I wasn't offended by the rest of what Dr. Phil said. For one thing, he's always thrived on controversy. My great-grandmother used to call him "that ole' buzzard" and turn him off. She didn't like his attitude or how they had to bleep him out so much. She was sort of known for cussing herself, but she tried to keep it within reasonable limits and was not a fan of what she called "gutter talk." Let's just say that out of the seven words George Carlin put into his classic comedy routine, she would have had a problem with at least four of them, didn't even say them when she was very angry. She was the weather lady in our family. Anyway, I don't like for anything to go unchallenged. And not all of the precautions that were taken against COVID did turn out to be necessary. I don't agree with Phil or the gals on The View completely. I do think there were overreactions to the virus at times. But what I saw a lot more of, my own personal experience, was people going overboard in blowing the threat off. A woman in my neighborhood came over and left a bag of food hanging on my door while still infected, and bragged about her ex-husband going to the store for her and refusing to wear any kind of facial covering while doing that. And I could give many other examples that were basically equivalent to standing outside and daring lightning to strike you. If people have to go the extreme one way or the other, I'd rather them try to look out for each other and make sure everybody's going to be okay.
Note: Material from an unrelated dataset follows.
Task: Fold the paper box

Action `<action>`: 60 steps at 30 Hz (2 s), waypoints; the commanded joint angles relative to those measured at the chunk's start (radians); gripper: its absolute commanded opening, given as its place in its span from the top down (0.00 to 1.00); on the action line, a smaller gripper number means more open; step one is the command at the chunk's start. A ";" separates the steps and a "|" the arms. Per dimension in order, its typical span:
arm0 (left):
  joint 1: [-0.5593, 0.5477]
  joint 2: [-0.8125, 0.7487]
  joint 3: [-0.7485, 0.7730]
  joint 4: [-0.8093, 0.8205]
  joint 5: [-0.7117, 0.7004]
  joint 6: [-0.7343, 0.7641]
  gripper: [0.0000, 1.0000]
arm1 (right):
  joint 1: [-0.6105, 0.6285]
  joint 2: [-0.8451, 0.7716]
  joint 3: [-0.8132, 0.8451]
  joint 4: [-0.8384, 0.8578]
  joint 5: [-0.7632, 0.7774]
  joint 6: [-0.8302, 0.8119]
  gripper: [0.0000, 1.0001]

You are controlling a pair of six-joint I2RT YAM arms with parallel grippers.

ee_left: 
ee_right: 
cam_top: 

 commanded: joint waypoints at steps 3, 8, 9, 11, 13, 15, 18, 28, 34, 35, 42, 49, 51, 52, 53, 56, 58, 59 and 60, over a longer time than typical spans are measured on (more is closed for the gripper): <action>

Maybe the best take I heard on it over the past few years was from Troy Kimmel, a meteorologist who said in his Texas accent, "They don't know what the hell to do! That's why people say all this `social distancing' and everything . . . really nobody knows what the hell to do."
And I think that's the truth. We were all in a situation that was very, very hard to evaluate.
And sometimes the weather is like that. Not going to speak for any other forecasters, but for myself, I think I should have stuck with mentioning a low-end chance for severe thunderstorms today, instead of the devil-may-care attitude I ended up actually posting yesterday. It was kind of an odd situation, one of those reminders not to get overconfident or careless.